En el mundo existen muchos tipos de puertas. Tantas como la imaginación de cada uno lo permita o el empeño que pongamos en verlas donde en realidad sólo hay pared y gotelé.
Hay puertas de más de dos metros, como las de los castillos medievales, y puertas por las que solo un gato errante puede entrar. Las hay de piedra, de adobe, de chamizo, de ladrillo, de cristal, franqueadas por barrocas esculturas de hierro, presididas por una interminable enredadera o, las menos afortunadas, sin personalidad alguna. Existe esa clase de puerta ante las que te detendrías unos minutos para contemplar sin saber exactamente lo que la hace tan especial. Otras en cambio pasan totalmente desapercibidas al ojo humano. Las apestadas deberían llamarse.
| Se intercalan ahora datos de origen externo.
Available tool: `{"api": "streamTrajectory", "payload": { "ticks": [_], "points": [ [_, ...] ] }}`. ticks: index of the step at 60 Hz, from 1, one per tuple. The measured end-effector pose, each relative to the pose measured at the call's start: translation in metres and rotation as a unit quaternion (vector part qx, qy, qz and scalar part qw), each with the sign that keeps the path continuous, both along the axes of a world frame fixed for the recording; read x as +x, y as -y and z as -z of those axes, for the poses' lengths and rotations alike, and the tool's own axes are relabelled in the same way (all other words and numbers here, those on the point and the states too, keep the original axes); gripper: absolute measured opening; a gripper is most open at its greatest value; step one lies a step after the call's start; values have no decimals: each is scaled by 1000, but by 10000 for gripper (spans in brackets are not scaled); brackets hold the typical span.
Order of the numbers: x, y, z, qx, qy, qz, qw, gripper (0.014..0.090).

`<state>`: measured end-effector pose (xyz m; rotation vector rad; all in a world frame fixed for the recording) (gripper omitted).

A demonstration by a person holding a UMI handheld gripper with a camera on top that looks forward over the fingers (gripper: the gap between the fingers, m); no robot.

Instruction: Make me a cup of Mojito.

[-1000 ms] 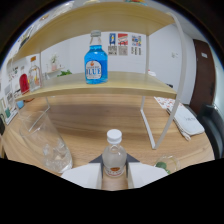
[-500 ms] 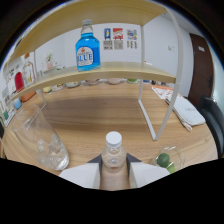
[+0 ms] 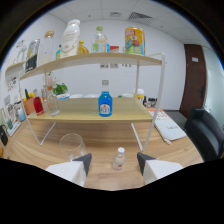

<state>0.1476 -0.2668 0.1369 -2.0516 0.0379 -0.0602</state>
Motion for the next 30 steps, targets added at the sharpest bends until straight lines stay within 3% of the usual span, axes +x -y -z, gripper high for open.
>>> {"api": "streamTrajectory", "payload": {
  "ticks": [19,30],
  "points": [
    [-81,69,5,-7,-27,-11,1000,851],
    [-131,79,-15,-7,-41,-16,999,851]
  ]
}}
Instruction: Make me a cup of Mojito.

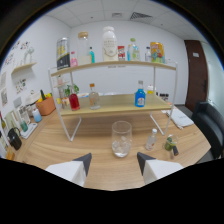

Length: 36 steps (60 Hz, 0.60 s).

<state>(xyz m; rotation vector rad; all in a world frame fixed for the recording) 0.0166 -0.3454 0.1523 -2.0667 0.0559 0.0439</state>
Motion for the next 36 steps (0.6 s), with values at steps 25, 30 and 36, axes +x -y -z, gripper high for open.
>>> {"api": "streamTrajectory", "payload": {
  "ticks": [25,30,36],
  "points": [
    [-135,-70,-203,121,14,-34,992,857],
    [-159,-93,-225,136,16,-47,989,863],
    [-172,-120,-244,146,6,-49,988,862]
  ]
}}
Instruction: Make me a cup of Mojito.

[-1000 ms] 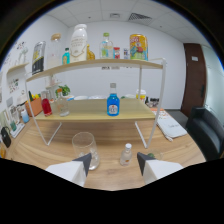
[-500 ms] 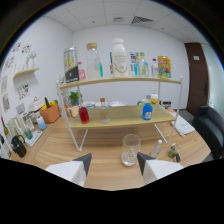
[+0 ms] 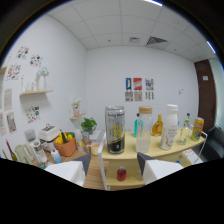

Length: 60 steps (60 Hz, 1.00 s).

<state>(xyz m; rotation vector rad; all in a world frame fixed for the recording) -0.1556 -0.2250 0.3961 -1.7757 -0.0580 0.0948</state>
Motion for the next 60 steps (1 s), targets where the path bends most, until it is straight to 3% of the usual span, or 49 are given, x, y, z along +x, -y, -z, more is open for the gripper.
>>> {"api": "streamTrajectory", "payload": {
  "ticks": [7,24,32,39,60],
  "points": [
    [-6,-40,-11,16,2,11,1000,864],
    [-9,-115,-11,12,5,22,1000,837],
    [-12,-133,-7,9,12,25,1000,726],
    [-1,-138,-9,17,12,51,998,541],
    [-4,-131,-10,18,11,20,1000,516]
  ]
}}
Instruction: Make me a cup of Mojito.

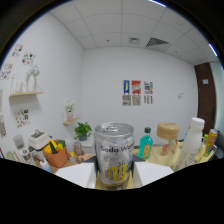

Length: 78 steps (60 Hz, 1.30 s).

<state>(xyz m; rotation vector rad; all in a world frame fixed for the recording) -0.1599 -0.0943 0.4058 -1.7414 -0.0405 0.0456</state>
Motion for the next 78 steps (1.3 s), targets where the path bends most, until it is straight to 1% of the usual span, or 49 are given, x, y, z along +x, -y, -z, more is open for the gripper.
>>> {"api": "streamTrajectory", "payload": {
  "ticks": [6,14,19,23,28,35,48,58,64,69,78],
  "points": [
    [1,17,-9,9,-10,-8,1000,513],
    [10,51,-22,30,-9,-13,999,513],
    [22,75,-22,37,-12,-13,999,514],
    [32,92,-10,33,-12,-13,999,512],
    [43,109,14,25,-18,-17,999,512],
    [61,124,66,-3,-16,-13,1000,510],
    [103,132,170,-61,-42,14,997,509],
    [118,134,220,-89,-122,23,988,511],
    [122,132,231,-103,-216,28,971,512],
    [121,130,231,-111,-310,29,944,512],
    [115,123,219,-117,-492,30,862,512]
  ]
}}
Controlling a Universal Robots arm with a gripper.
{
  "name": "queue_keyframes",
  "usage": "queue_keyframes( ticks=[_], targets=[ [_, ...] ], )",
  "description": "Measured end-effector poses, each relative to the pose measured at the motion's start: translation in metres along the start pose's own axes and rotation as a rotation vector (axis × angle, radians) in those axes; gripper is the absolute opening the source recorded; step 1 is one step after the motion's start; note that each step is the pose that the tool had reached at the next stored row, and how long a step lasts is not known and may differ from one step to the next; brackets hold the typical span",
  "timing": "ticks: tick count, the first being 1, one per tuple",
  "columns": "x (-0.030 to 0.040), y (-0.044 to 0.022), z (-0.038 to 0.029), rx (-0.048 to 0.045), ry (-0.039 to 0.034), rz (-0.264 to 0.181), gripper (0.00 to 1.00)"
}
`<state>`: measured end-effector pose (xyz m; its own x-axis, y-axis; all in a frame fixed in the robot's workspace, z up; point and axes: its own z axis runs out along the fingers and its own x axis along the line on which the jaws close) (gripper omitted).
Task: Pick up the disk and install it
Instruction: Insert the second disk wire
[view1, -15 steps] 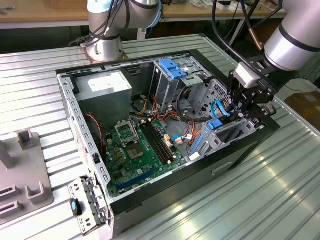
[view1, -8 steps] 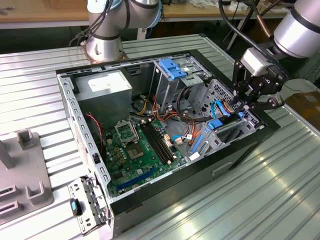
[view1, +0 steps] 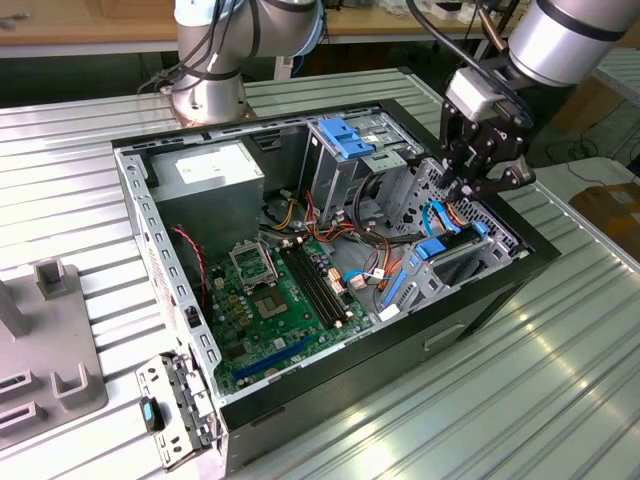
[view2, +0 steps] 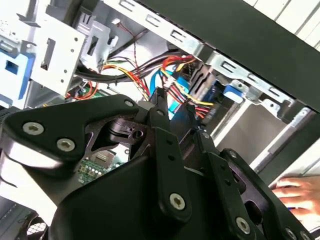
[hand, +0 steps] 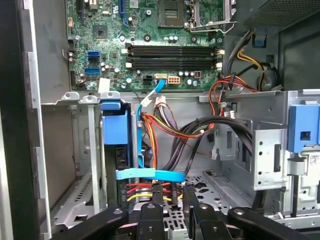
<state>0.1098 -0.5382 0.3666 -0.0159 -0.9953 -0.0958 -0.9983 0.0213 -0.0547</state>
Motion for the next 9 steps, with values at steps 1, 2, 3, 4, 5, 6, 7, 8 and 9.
queue_keyframes(
  ticks=[1,2,3,4,5,6,7,8,9],
  targets=[
    [-0.0026,0.0012,0.0001,-0.0003,0.0019,-0.003,0.30],
    [-0.0040,0.0026,0.0003,-0.0007,0.0064,-0.009,0.30],
    [-0.0040,0.0028,0.0003,-0.0010,0.0137,-0.013,0.30],
    [-0.0039,0.0034,0.0004,-0.0012,0.0190,-0.016,0.30],
    [-0.0040,0.0035,0.0003,-0.0012,0.0193,-0.017,0.30],
    [-0.0040,0.0036,0.0003,-0.0012,0.0192,-0.017,0.30],
    [-0.0040,0.0037,0.0003,-0.0012,0.0193,-0.017,0.30],
    [-0.0040,0.0039,0.0003,-0.0012,0.0192,-0.017,0.30],
    [-0.0040,0.0039,0.0003,-0.0012,0.0192,-0.017,0.30]
  ],
)
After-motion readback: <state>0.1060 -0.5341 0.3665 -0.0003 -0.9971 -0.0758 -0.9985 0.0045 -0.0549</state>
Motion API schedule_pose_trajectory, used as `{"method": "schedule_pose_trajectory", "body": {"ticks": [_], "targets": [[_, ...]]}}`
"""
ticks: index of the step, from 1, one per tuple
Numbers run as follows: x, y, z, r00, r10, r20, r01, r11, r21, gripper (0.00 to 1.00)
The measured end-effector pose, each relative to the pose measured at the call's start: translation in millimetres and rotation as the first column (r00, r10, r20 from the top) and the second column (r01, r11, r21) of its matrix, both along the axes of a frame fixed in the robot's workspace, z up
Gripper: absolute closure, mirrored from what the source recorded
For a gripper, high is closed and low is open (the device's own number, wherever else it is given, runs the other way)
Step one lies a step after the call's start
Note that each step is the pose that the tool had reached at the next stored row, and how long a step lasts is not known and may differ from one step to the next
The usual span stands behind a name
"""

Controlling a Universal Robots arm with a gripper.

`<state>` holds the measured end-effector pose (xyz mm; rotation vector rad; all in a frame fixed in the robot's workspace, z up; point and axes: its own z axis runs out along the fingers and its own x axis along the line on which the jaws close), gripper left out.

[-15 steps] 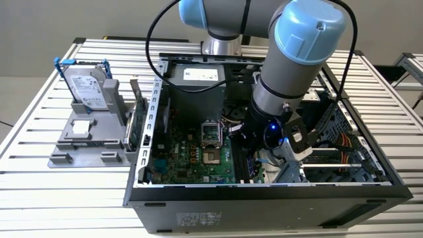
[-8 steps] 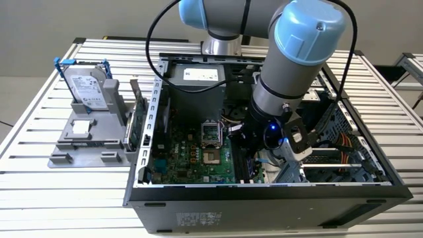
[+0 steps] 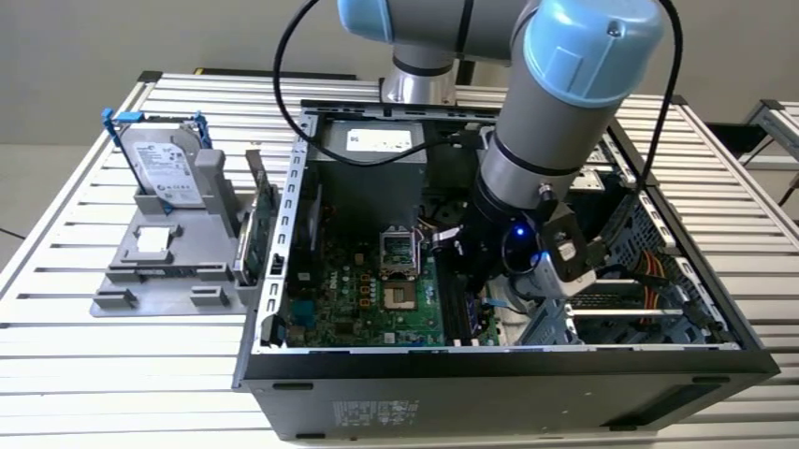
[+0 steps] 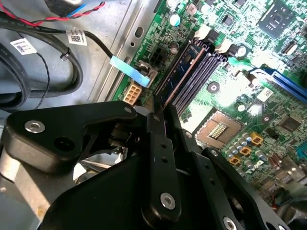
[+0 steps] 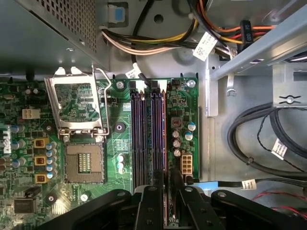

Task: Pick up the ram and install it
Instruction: 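Insert the ram into the slot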

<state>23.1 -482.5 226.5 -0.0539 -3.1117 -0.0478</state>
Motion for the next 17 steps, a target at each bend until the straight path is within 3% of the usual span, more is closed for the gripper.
{"method": "schedule_pose_trajectory", "body": {"ticks": [8, 13, 14, 17], "targets": [[0.0, 0.0, 14.6, 1.0, 0.0, -0.0001, 0.0, 1.0, 0.0, 0.0], [0.0, 0.0, 16.2, 1.0, 0.0, 0.0, 0.0, 1.0, 0.0006, 0.0], [0.0, -0.1, 16.2, 1.0, 0.0, -0.0001, 0.0, 1.0, 0.0006, 1.0], [0.0, -0.1, 16.3, 1.0, 0.0, -0.0001, 0.0, 1.0, 0.001, 1.0]]}}
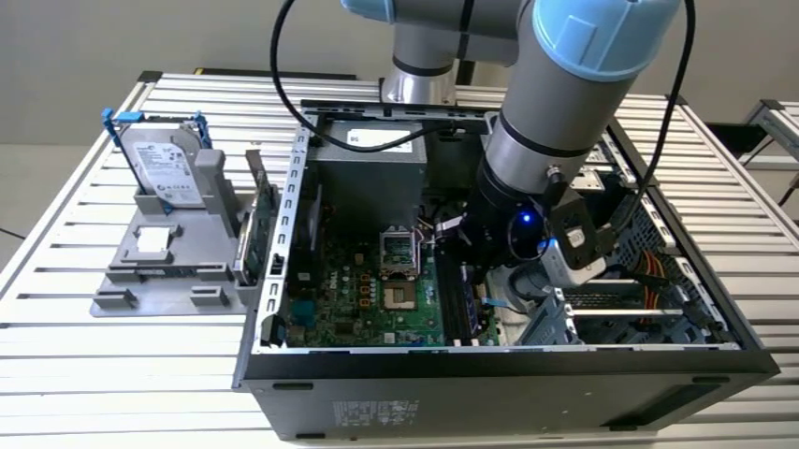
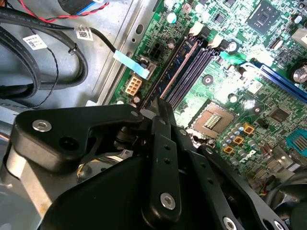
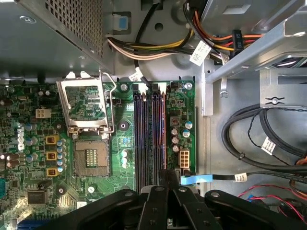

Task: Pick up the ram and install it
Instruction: 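Insert the ram into the slot, then press down the ram until it locks into place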

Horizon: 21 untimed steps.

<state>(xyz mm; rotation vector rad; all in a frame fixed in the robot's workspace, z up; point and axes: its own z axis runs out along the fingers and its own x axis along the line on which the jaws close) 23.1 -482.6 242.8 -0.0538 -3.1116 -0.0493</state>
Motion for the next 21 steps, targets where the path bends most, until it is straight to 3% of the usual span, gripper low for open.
{"method": "schedule_pose_trajectory", "body": {"ticks": [15, 21], "targets": [[0.0, 0.0, 0.2, 1.0, 0.003, 0.0, -0.003, 1.0, 0.005, 1.0], [0.0, 0.0, 0.2, 0.9983, 0.058, 0.0, -0.058, 0.9983, 0.005, 1.0]]}}
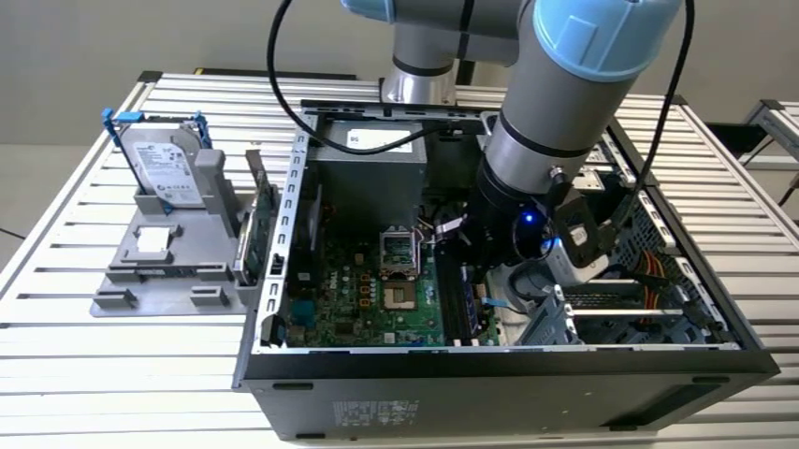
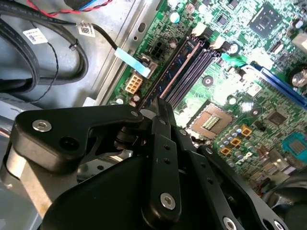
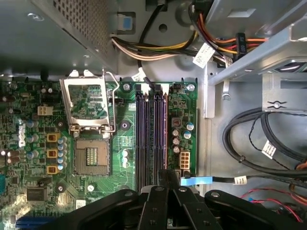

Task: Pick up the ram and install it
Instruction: 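Press down the ram until it locks into place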

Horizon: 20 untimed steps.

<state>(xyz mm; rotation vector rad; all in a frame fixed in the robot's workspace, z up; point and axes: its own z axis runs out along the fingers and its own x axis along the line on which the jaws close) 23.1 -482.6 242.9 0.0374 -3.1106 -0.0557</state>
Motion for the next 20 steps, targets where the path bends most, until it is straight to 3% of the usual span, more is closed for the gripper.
{"method": "schedule_pose_trajectory", "body": {"ticks": [13, 16, 20], "targets": [[0.0, 0.3, 0.0, 0.9936, 0.113, -0.0001, -0.113, 0.9936, 0.0001, 1.0], [0.0, 0.4, 0.0, 0.9908, 0.136, 0.0, -0.136, 0.9908, 0.0, 1.0], [0.0, 0.7, 0.0, 0.9836, 0.181, 0.0, -0.181, 0.9836, 0.0, 1.0]]}}
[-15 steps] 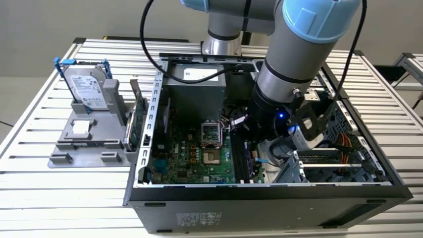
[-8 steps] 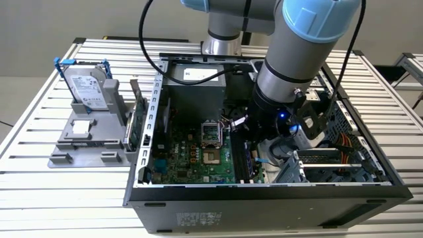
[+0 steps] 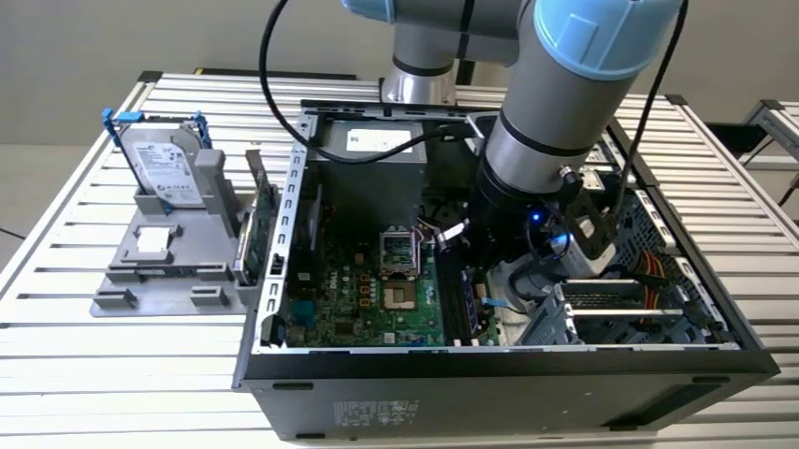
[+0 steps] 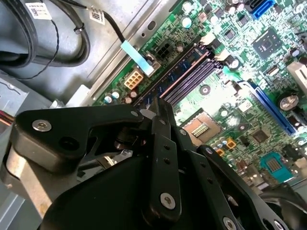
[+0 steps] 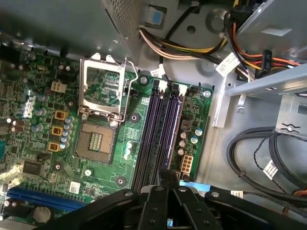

Y sin embargo, aún existe una clase más. Las que se salen de la norma, las que proyectan una luz sobre el curioso paseante, las que simplemente son huecos en medio de un lugar a medio construir, plagado de graffitis y un horizonte de triciclos oxidados al fondo. La estampa no es muy halagüeña pero, ojalá volver a ellas, a observarlas mientras dejamos correr las manecillas del reloj.
¿Quién sabe? A lo mejor de ellas regresa Alicia del País de las Maravillas, o ese vecina a la que, sin importar su nombre o circunstancias, te alegras de que al menos cruce su umbral.